The film unfolds as a loosely structured picaresque, tracing Parthenope’s meandering journey through her twenties and early thirties—a drifting passage between hedonism and scholarship, sensuality and solitude. She stands at the crossroads of identity, torn between becoming an actress and an academic. Along the way, she encounters a James Dean doppelgänger who leads her through a luminous, aquatic brothel to a dive bar where young lovers must consummate their passion before an audience, an act brazenly titled “La Grande Fusion.” A lecherous priest, grotesque and ceremonial, drapes her in vestments only to violate her in a sacred cloister—his character a dark echo of Roberto Herlitzka’s papal aspirant in The Great Beauty.
Yet there are moments of tenderness, too: Parthenope forms a chaste and curious bond with the American writer John Cheever, portrayed with quiet charm by Gary Oldman, and she cultivates a cerebral, almost filial relationship with her thesis advisor, who oversees her study on the anthropology of miracles. These interludes lend the film a thoughtful intimacy, grounding its more extravagant flights of fantasy.
The film’s detour into 1970s academia inevitably evokes comparisons to Elena Ferrante’s My Brilliant Friend—particularly its TV adaptation by Saverio Costanzo. But Sorrentino’s Naples is a different creature altogether: “shabby and whimsical,” as one character puts it, more dreamscape than document. There is no conventional plot, tidy narrative arc, or symbolic payoff.

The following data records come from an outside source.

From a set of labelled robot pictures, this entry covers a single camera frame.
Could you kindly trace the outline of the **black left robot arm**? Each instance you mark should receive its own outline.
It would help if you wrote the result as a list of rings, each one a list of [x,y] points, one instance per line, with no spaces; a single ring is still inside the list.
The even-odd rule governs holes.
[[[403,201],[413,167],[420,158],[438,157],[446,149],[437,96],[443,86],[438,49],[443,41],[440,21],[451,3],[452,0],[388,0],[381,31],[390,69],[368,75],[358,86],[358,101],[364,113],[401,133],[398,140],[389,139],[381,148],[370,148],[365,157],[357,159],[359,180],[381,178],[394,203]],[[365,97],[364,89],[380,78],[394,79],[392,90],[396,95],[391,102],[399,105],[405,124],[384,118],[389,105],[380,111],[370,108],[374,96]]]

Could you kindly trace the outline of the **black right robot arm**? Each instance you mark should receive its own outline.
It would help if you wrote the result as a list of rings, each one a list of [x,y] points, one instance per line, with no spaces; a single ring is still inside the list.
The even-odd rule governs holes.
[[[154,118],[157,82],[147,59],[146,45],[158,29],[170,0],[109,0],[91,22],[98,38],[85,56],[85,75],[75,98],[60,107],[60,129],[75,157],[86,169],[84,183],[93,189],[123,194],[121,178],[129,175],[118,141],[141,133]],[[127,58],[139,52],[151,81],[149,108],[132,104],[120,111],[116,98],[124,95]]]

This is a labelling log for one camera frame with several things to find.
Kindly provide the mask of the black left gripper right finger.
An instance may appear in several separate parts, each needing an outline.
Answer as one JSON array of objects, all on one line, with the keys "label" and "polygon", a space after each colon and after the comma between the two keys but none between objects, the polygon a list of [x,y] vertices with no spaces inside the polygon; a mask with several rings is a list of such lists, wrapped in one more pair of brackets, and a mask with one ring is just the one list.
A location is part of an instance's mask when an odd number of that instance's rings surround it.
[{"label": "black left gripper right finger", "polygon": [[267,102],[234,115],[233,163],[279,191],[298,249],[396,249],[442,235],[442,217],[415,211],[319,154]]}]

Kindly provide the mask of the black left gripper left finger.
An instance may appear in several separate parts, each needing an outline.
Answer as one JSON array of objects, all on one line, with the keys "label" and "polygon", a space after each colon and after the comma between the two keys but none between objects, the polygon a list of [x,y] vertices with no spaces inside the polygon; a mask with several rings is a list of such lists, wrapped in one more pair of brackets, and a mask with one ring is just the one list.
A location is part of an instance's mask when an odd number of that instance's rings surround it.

Both Parthenope the woman and Parthenope the film drift from one episode to the next, accumulating meaning only through atmosphere, image, and sensation. Where The Great Beauty revelled in the grotesque sublime, Youth in melancholy grandeur, and The Hand of God in personal grief, Parthenope floats somewhere in between—a reverie without resolution.
Critics may call it self-indulgent, a style without substance. And yet, the images—those uncanny, hypnotic images—possess a haunting power. Set against Lele Marchitelli’s plaintive piano or the gravel-throated nostalgia of Italian pop, Daria D’Antonio’s cinematography astonishes. Her camera glides and pauses, transfixed, before a crab-like vehicle spraying disinfectant along a cholera-stricken promenade. It lingers on the face of a faded actress masked in shame after botched plastic surgery, weeping amid a sea of dolls. In a surreal climax, a door opens onto a long-concealed child, whose sudden appearance feels like a miracle, a punchline, or both.
Parthenope is grotesque, magical, mournful, and defiant—a fantasia of innocence and corruption, of bottomless poverty and baroque excess. It is a film that captures Naples’s contradictions not by resolving them but by embracing their absurd, ecstatic coexistence. In doing so, Sorrentino offers us not just a portrait of a mythic woman but a love letter to a city that is itself myth made flesh: his “dear, awful Naples.”